-- Data for the task follows --

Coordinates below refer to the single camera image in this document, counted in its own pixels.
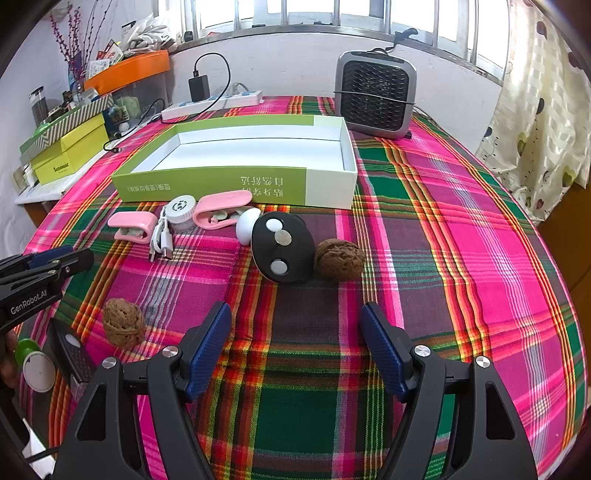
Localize white and blue power strip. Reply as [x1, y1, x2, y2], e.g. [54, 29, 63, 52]
[161, 89, 264, 123]

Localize black charger cable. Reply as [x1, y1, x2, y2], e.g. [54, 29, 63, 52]
[102, 52, 230, 154]

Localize yellow cardboard box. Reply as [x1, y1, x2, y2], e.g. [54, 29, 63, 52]
[28, 113, 112, 186]

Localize grey fan heater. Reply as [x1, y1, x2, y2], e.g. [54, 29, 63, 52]
[333, 48, 417, 139]

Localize brown walnut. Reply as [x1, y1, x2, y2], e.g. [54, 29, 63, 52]
[314, 239, 365, 281]
[102, 298, 146, 344]

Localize white round cap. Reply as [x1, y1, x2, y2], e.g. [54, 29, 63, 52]
[166, 196, 200, 234]

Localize small pink stapler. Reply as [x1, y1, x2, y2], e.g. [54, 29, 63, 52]
[107, 212, 158, 244]

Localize small dark blue box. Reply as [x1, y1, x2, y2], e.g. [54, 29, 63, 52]
[105, 104, 134, 137]

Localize pile of colourful packets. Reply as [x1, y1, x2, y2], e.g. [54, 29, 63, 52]
[88, 39, 125, 77]

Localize pink and green plaid tablecloth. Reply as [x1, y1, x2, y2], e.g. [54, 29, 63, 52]
[11, 95, 585, 480]

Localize large pink clip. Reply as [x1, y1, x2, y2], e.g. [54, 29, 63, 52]
[193, 189, 254, 230]

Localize clear bin with orange lid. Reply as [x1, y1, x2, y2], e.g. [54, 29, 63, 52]
[84, 50, 171, 116]

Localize wooden cabinet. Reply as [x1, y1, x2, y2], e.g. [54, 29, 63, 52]
[538, 180, 591, 324]

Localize green and white spool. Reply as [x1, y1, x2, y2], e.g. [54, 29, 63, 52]
[13, 337, 56, 394]

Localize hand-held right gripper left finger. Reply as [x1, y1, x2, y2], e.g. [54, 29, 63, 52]
[53, 301, 232, 480]

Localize purple flower branches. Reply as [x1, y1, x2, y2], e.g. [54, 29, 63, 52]
[48, 0, 100, 65]

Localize black oval disc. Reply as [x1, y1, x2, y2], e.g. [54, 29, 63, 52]
[252, 212, 315, 284]

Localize white usb cable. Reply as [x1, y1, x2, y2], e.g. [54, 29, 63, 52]
[148, 203, 175, 263]

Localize white mushroom-shaped knob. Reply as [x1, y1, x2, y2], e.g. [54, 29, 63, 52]
[235, 208, 262, 245]

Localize black charger adapter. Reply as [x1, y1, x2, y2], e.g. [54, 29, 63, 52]
[188, 69, 211, 102]

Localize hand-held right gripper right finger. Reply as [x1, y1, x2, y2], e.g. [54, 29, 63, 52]
[359, 302, 539, 480]

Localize glass jar with black lid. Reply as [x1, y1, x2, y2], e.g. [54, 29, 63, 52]
[28, 85, 51, 127]

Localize black flashlight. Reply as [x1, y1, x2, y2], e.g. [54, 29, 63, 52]
[48, 318, 98, 393]

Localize striped cardboard box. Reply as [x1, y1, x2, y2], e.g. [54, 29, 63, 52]
[19, 95, 115, 158]

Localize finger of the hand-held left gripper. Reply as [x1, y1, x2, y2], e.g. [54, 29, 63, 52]
[0, 246, 77, 278]
[28, 249, 95, 283]

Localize pile of white plastic bags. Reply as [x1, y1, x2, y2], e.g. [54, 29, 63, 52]
[122, 14, 178, 54]

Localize green and white cardboard box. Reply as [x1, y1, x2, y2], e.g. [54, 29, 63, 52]
[112, 115, 360, 209]

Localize dotted cream curtain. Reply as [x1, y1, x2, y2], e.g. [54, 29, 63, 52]
[475, 4, 591, 227]

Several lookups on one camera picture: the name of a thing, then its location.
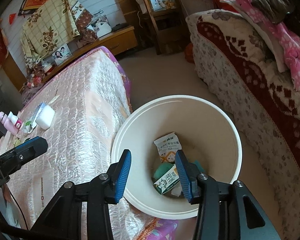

-- Data for the task concluded --

Instructions for the task. Return only the lines that start at the line containing "Localize white usb" and finish at the last line of the entries, exactly as written and without pictures.

Exercise result.
Localize white usb cable. Reply as [x1, y1, x2, y2], e.g. [54, 29, 63, 52]
[148, 203, 175, 263]

Localize white mushroom-shaped knob. Reply as [x1, y1, x2, y2], e.g. [54, 29, 63, 52]
[235, 208, 262, 245]

Localize black charger adapter. Reply as [x1, y1, x2, y2], e.g. [54, 29, 63, 52]
[188, 69, 211, 102]

Localize hand-held right gripper right finger. Reply as [x1, y1, x2, y2], e.g. [54, 29, 63, 52]
[359, 302, 539, 480]

Localize glass jar with black lid. Reply as [x1, y1, x2, y2], e.g. [54, 29, 63, 52]
[28, 85, 51, 127]

Localize black flashlight. Reply as [x1, y1, x2, y2], e.g. [54, 29, 63, 52]
[48, 318, 98, 393]

Localize striped cardboard box. Reply as [x1, y1, x2, y2], e.g. [54, 29, 63, 52]
[19, 95, 115, 158]

Localize finger of the hand-held left gripper. Reply as [x1, y1, x2, y2], e.g. [54, 29, 63, 52]
[0, 246, 77, 278]
[28, 249, 95, 283]

Localize pile of white plastic bags. Reply as [x1, y1, x2, y2], e.g. [54, 29, 63, 52]
[122, 14, 178, 54]

Localize green and white cardboard box. Reply as [x1, y1, x2, y2], e.g. [54, 29, 63, 52]
[112, 115, 360, 209]

Localize dotted cream curtain. Reply as [x1, y1, x2, y2], e.g. [54, 29, 63, 52]
[475, 4, 591, 227]

Several lookups on one camera picture: the name of a thing, then its location.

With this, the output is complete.